● Source data
##############################
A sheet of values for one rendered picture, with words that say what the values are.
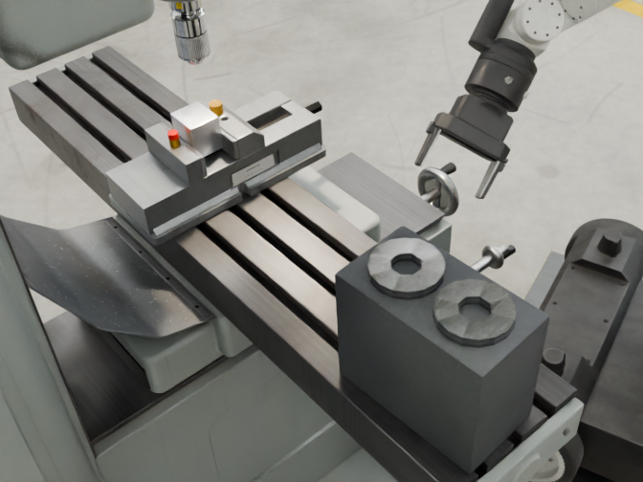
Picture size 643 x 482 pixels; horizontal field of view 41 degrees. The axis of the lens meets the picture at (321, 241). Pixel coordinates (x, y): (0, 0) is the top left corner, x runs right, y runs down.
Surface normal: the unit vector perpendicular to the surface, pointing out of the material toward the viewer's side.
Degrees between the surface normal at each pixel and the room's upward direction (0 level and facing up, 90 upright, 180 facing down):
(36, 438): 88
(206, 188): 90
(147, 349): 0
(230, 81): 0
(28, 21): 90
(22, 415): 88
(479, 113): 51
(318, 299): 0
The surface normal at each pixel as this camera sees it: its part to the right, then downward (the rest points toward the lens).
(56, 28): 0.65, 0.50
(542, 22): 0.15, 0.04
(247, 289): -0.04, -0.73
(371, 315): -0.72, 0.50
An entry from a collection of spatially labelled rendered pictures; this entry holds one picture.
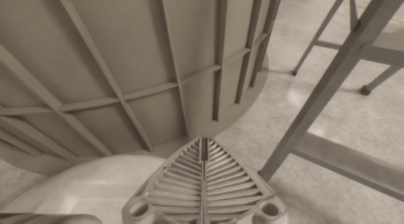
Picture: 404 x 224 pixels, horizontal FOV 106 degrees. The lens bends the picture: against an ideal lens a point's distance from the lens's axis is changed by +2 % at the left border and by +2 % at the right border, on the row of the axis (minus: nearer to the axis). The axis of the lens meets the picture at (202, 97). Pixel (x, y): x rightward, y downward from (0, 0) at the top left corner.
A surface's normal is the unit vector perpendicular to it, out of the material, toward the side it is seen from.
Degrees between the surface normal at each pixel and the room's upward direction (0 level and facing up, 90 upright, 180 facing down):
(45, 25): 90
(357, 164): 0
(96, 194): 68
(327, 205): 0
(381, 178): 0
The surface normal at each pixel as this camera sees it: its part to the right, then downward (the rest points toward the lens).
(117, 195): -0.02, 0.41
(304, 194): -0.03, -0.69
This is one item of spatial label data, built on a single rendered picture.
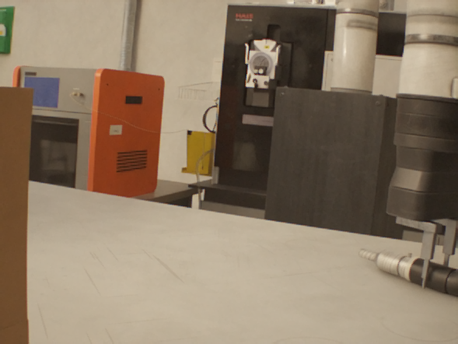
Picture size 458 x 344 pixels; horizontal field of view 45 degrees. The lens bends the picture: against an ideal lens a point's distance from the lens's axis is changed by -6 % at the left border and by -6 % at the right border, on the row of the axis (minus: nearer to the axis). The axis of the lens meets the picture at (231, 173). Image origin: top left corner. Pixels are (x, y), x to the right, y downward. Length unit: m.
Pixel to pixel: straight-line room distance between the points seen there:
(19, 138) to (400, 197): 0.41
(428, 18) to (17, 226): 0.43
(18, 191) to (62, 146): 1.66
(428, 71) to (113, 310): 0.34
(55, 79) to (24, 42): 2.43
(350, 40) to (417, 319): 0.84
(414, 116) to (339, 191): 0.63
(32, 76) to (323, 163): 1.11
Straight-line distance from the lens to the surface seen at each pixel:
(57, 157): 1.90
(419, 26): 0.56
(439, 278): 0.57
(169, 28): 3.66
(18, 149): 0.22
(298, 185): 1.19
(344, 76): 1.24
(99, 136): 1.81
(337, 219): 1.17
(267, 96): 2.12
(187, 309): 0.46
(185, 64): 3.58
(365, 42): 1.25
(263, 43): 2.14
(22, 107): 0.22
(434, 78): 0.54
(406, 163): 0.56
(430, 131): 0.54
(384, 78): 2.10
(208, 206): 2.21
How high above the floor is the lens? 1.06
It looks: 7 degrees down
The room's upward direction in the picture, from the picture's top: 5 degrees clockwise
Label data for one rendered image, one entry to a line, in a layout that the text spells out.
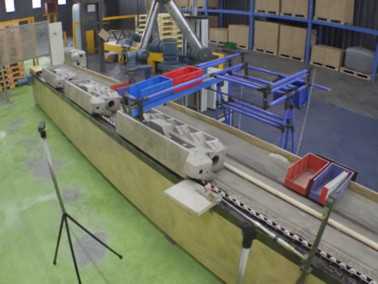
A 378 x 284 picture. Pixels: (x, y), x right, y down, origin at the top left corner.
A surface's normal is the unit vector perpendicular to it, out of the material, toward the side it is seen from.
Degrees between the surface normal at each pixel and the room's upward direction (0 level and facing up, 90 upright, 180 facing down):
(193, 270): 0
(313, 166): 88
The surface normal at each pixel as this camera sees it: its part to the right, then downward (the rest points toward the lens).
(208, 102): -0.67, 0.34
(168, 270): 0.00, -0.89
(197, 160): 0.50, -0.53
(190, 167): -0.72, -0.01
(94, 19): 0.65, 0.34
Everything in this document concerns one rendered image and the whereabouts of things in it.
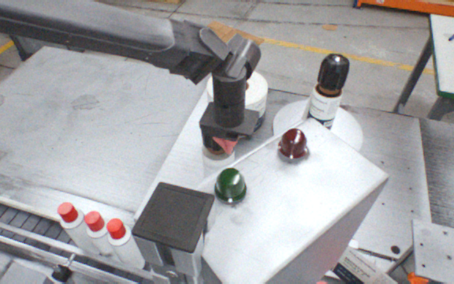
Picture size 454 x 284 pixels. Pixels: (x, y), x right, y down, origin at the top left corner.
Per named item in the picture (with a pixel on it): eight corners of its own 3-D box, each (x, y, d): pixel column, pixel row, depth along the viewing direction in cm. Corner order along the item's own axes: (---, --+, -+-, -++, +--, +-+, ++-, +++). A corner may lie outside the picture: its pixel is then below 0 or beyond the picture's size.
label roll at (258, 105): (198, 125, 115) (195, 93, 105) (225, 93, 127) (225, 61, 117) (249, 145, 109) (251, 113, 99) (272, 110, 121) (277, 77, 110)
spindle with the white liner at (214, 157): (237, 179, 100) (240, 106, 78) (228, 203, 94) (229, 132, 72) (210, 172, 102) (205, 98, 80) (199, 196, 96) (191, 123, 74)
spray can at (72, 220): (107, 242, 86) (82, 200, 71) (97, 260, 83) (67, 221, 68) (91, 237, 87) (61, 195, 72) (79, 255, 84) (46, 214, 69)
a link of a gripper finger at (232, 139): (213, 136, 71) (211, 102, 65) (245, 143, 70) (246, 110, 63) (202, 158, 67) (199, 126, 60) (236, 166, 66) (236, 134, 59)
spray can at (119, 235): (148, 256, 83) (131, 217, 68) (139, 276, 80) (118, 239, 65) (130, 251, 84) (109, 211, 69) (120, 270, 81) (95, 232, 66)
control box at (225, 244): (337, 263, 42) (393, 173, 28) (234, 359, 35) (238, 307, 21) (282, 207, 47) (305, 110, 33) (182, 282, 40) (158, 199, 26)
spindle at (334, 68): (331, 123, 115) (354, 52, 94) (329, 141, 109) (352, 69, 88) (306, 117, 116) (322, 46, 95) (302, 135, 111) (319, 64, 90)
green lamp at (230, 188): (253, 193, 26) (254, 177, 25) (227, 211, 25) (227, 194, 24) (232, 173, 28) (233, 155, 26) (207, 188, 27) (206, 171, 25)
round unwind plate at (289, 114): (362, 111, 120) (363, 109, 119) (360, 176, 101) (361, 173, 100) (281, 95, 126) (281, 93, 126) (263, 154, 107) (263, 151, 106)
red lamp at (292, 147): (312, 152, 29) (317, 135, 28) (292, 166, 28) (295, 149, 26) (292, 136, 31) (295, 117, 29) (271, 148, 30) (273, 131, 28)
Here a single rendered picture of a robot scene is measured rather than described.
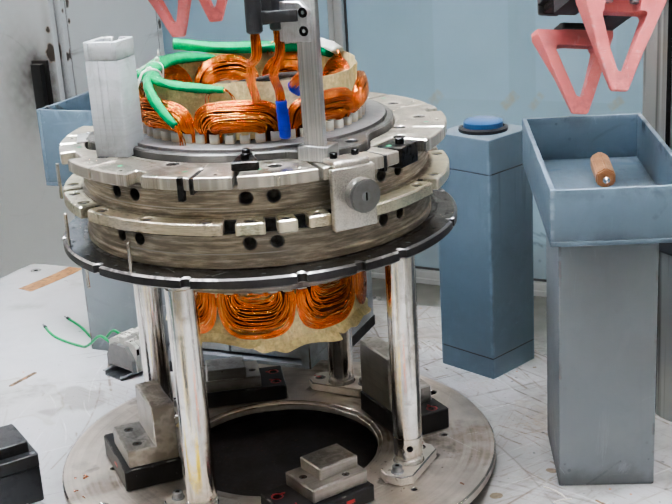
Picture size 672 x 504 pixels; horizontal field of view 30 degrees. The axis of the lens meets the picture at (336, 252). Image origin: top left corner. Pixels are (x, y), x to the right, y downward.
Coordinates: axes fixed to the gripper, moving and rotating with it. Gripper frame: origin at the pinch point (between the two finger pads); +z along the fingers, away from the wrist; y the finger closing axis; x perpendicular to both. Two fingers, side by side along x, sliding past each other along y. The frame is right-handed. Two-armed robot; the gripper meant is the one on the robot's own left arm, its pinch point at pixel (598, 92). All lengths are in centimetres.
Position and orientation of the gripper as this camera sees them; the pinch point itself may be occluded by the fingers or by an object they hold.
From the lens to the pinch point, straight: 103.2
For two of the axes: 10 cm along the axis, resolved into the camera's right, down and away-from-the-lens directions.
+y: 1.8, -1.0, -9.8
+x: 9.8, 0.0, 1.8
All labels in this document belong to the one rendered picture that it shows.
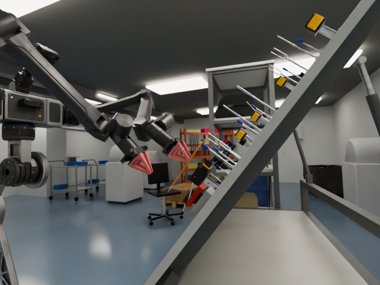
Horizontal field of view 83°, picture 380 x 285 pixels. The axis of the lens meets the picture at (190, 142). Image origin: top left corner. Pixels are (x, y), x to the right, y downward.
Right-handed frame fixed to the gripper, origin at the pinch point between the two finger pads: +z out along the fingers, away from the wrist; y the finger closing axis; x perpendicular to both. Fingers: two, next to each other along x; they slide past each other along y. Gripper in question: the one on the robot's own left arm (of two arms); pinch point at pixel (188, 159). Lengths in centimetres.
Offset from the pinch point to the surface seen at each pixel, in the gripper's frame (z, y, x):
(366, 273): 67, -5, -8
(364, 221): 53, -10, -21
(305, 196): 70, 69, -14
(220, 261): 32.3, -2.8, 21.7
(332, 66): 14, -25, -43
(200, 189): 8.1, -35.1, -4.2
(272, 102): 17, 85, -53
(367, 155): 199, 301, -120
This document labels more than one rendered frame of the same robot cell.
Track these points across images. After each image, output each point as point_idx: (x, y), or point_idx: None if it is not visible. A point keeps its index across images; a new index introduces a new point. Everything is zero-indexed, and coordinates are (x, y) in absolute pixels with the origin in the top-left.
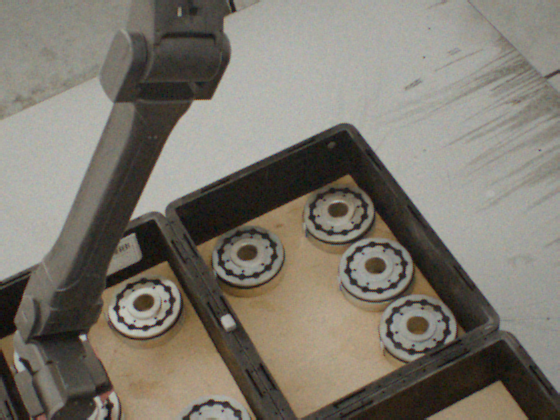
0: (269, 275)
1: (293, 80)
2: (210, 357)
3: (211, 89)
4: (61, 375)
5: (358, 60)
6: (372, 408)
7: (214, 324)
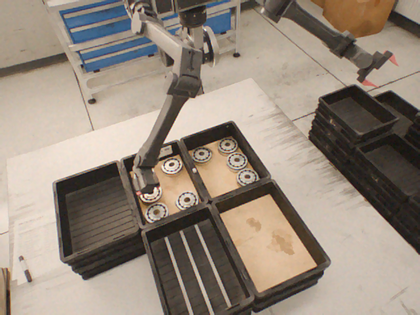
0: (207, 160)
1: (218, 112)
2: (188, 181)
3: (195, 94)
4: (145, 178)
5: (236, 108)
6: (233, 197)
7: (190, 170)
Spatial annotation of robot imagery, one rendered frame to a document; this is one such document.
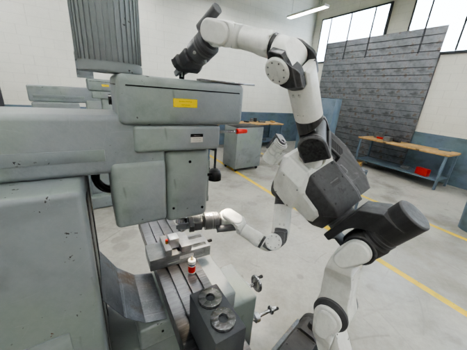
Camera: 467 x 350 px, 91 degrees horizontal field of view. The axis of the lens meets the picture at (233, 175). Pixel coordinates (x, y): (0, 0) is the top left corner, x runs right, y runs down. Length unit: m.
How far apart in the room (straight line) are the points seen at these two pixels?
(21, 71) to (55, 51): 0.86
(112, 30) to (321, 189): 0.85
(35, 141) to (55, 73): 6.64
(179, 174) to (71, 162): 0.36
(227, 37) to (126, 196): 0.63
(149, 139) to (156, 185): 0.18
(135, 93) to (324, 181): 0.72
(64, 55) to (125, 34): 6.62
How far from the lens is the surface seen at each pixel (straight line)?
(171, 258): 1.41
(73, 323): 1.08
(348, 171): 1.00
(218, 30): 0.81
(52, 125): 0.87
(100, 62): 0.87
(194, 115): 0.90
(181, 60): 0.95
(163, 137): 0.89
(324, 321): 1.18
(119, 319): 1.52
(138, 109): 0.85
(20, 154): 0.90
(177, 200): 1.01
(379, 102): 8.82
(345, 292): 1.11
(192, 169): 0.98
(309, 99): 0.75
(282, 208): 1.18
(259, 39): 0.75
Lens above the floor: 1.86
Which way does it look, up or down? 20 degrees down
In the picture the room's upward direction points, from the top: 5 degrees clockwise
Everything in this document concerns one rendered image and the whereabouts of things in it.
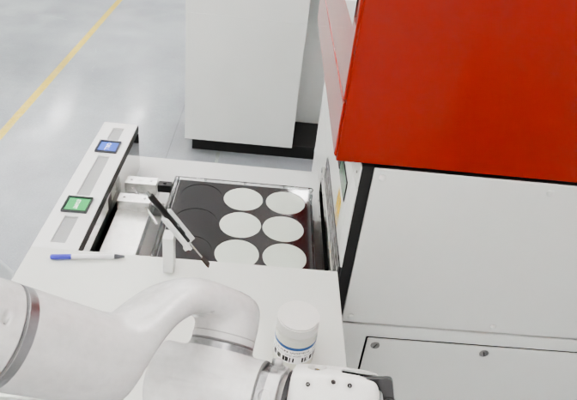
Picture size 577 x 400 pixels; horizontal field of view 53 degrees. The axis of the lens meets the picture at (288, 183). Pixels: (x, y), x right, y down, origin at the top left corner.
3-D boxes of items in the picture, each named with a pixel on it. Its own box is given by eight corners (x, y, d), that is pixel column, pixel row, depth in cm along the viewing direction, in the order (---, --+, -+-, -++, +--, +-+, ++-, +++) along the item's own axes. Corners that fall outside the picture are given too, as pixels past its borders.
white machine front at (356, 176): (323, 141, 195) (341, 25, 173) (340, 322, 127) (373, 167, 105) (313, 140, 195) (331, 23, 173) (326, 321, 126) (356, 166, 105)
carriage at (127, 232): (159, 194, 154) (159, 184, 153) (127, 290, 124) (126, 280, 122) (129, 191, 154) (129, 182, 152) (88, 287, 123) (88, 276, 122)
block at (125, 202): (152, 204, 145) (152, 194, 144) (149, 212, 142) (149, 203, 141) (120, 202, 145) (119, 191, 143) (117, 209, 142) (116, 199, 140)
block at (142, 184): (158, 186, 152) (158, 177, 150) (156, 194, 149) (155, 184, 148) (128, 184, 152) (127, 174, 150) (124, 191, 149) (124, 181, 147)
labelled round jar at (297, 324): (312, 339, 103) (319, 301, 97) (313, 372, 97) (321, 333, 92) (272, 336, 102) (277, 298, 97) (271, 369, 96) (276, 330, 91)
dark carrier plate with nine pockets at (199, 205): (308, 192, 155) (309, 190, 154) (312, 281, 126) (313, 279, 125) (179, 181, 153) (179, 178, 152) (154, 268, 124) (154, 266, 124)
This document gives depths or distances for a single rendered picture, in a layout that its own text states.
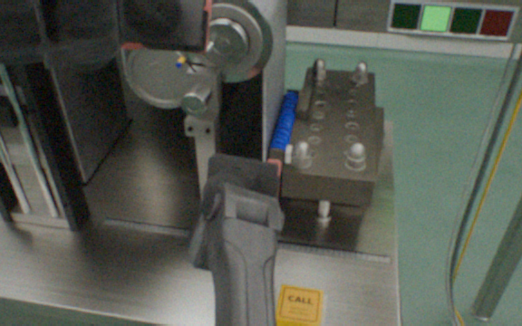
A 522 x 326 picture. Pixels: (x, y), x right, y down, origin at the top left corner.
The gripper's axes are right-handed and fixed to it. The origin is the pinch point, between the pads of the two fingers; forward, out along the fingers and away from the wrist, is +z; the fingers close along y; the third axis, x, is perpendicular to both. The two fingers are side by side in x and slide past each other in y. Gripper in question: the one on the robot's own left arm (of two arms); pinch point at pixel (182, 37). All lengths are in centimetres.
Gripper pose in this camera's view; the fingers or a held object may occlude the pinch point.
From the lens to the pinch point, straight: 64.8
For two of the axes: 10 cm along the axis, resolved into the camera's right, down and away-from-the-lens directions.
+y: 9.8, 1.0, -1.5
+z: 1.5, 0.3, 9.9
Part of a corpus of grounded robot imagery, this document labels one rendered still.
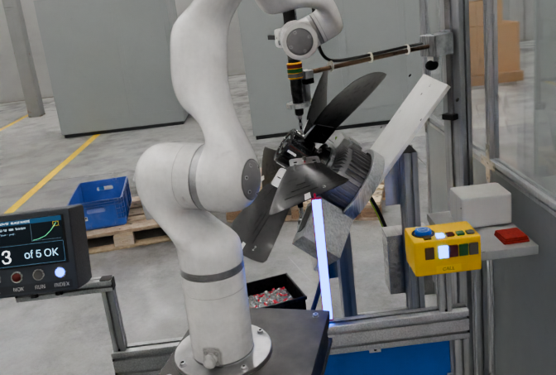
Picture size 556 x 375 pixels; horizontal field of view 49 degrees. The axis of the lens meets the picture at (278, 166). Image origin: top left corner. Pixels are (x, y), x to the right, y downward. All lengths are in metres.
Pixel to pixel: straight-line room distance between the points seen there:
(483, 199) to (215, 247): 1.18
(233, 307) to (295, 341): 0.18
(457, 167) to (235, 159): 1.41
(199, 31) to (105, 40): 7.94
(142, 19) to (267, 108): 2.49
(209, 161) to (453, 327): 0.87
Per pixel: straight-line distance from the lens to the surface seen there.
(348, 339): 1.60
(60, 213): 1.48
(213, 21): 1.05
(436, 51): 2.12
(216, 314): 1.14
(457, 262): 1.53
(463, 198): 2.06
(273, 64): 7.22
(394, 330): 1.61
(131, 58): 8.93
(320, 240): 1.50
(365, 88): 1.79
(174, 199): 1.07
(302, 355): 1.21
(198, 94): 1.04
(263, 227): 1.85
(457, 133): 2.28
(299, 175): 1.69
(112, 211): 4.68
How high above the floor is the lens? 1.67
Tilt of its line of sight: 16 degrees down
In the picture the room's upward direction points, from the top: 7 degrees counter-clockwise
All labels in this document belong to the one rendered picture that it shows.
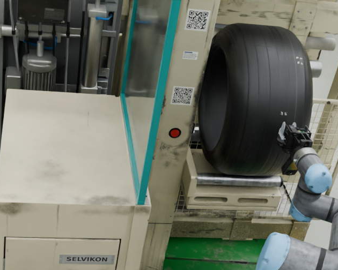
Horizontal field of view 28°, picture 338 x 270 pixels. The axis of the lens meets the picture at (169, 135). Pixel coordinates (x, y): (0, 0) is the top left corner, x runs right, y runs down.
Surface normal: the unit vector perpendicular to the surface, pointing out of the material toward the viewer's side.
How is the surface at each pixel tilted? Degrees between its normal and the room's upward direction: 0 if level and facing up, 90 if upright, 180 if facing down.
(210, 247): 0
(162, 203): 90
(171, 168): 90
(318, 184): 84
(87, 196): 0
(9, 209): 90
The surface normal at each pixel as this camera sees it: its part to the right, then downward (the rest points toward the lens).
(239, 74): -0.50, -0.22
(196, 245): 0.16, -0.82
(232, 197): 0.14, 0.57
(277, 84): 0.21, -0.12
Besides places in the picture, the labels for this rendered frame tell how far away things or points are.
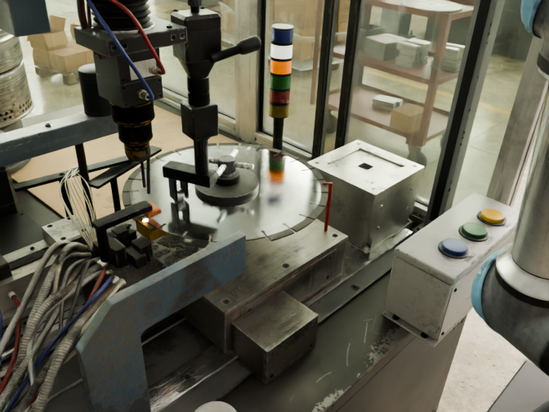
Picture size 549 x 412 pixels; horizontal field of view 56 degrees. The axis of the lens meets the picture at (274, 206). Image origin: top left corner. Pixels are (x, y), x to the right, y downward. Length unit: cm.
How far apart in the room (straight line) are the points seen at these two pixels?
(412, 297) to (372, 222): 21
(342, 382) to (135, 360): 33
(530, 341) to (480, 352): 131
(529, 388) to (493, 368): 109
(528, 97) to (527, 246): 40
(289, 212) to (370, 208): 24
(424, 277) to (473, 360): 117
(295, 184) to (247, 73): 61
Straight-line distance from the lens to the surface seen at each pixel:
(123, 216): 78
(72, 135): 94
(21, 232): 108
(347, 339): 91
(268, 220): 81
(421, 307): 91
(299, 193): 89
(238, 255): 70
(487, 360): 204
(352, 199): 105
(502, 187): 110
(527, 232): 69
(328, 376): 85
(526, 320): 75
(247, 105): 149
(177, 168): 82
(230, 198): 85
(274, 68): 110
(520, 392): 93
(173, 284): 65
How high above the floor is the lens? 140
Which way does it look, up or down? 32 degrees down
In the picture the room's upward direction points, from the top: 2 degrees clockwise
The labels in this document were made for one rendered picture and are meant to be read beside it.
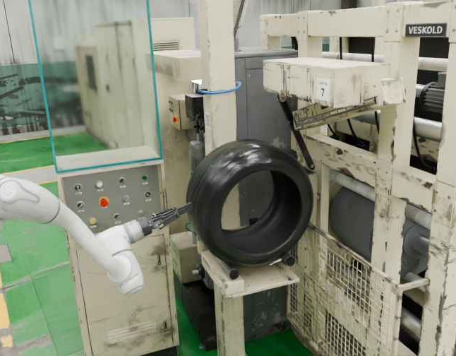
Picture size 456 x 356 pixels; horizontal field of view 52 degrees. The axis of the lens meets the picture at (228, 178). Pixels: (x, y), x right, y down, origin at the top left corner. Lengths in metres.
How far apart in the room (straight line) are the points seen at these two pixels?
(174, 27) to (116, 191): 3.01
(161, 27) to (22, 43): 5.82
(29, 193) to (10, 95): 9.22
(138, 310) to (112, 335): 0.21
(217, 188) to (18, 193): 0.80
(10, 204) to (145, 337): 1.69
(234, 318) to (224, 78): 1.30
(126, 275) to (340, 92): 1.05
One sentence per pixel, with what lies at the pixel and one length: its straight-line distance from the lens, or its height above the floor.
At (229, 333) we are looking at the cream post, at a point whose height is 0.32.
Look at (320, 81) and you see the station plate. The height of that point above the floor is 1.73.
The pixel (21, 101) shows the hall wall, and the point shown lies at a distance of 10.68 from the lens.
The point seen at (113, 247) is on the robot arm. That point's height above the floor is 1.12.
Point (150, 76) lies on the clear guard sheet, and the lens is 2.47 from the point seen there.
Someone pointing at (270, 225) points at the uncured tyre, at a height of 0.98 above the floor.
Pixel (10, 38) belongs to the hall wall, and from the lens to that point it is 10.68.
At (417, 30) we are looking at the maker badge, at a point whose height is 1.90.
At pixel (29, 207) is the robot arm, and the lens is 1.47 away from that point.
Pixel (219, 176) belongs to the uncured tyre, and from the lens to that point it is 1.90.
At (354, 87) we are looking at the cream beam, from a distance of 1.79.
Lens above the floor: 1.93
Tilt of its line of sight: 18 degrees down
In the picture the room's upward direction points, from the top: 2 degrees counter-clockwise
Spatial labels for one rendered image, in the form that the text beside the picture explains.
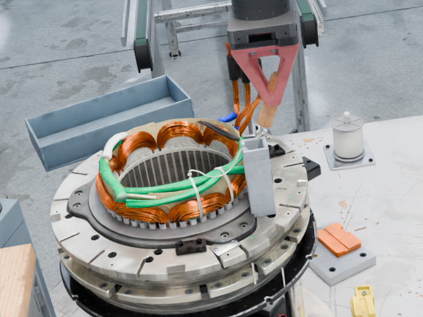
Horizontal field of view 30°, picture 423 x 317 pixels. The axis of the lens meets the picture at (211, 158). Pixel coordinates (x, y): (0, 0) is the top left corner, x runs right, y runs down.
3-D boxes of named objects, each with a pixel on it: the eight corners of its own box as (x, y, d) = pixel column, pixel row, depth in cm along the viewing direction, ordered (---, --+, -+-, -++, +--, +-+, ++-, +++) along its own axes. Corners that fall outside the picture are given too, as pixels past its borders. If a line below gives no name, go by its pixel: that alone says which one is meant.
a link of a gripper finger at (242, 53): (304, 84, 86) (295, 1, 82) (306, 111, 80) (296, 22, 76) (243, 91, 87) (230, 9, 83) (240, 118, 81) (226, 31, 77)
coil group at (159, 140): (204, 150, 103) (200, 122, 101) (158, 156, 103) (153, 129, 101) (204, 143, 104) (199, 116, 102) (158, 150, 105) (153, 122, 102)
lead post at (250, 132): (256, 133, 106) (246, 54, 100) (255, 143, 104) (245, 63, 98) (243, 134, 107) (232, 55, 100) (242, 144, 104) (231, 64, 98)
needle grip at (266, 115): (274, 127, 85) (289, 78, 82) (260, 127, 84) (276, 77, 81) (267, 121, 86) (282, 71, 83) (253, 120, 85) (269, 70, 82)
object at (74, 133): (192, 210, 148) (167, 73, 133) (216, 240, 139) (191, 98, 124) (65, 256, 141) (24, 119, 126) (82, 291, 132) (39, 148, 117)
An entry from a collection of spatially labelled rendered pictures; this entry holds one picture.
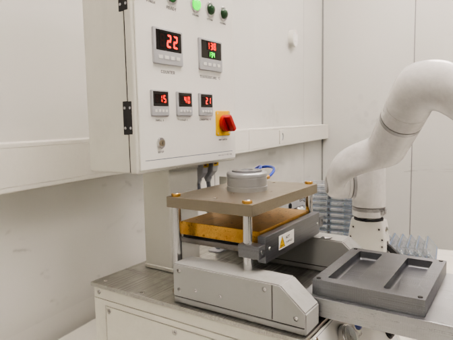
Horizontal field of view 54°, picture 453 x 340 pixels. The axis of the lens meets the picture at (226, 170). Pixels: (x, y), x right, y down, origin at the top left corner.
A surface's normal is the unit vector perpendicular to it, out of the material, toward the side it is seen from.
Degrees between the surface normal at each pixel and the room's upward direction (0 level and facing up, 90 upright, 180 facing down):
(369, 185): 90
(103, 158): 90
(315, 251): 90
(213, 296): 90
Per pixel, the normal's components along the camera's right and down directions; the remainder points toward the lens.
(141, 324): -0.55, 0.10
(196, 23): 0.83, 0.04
##############################
● Action item
Search each line of the data above for "counter", and copy the lines where it occurs.

● Exercise output
In the picture the room's upward direction points, from the top: 7 degrees counter-clockwise
In the picture the room's upward direction points, from the top: 2 degrees counter-clockwise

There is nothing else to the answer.